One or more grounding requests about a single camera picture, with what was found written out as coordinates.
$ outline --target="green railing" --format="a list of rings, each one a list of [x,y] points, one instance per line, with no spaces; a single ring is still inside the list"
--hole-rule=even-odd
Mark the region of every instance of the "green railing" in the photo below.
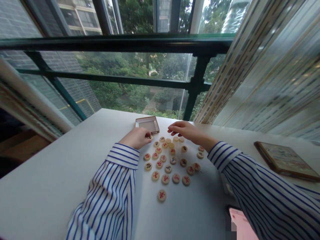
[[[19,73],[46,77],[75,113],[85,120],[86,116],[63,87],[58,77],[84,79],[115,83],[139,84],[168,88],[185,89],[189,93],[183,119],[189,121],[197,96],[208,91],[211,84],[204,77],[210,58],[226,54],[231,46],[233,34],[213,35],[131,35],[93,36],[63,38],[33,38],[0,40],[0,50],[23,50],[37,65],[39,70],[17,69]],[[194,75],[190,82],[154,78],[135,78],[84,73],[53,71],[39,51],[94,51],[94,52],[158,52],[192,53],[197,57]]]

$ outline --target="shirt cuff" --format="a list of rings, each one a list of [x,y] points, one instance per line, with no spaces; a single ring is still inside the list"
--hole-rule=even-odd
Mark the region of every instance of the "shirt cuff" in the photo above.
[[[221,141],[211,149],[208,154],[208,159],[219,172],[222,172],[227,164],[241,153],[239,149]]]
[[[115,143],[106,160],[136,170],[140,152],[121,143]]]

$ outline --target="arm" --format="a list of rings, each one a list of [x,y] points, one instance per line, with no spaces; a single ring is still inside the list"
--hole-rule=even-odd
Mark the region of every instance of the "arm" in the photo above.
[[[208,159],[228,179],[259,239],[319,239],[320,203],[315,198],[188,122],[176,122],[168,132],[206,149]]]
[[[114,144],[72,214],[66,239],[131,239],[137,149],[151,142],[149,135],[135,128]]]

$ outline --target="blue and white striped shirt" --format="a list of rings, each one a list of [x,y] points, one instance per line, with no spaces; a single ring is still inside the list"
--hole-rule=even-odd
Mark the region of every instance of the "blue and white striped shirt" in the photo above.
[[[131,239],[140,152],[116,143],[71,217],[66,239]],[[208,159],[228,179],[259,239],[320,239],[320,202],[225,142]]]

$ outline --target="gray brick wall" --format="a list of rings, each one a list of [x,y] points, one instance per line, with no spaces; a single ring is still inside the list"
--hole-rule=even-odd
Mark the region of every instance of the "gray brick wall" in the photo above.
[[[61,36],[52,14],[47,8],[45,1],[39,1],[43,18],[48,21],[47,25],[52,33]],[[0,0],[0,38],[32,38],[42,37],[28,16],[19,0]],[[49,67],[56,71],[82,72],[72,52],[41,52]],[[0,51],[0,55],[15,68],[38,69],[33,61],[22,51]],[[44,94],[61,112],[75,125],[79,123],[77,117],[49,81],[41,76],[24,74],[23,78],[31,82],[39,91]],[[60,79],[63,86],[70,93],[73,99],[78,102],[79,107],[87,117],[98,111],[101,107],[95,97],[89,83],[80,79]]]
=======
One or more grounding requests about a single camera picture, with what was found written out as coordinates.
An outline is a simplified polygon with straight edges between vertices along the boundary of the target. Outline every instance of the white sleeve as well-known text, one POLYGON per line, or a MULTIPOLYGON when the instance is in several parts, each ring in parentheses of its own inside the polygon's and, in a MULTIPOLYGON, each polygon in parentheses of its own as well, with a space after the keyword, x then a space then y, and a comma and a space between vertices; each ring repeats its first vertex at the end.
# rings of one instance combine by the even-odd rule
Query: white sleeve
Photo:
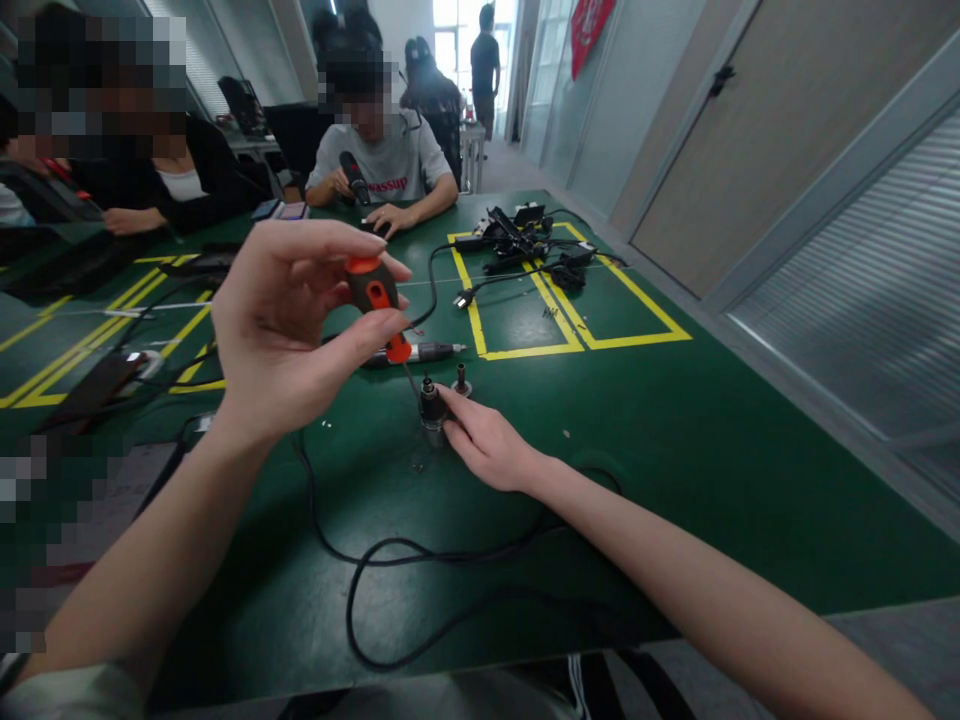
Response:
=======
# Your instructions:
In the data above, each line holding "spaces" is to be found and copied.

# Answer below:
$ outline --target="green railing" --format="a list of rings, each one a list of [x,y] points, one instance per line, with no spaces; a single ring is still inside the list"
$ outline --target="shirt cuff" --format="a list of rings, each one a list of [x,y] points, one instance per line, with no spaces; a single ring is still inside the list"
$ outline --target="arm" --format="a list of rings, each one a list of [x,y] points, one instance per line, with no spaces; a single ring is still inside the list"
$ outline --target="blue and white striped shirt" --format="a list of rings, each one a list of [x,y] points, one instance per line, with no spaces; a single ring is still inside the list"
$ outline --target="gray brick wall" --format="a list of rings, each one a list of [x,y] points, one instance per line, with no spaces; a single ring is still inside the list"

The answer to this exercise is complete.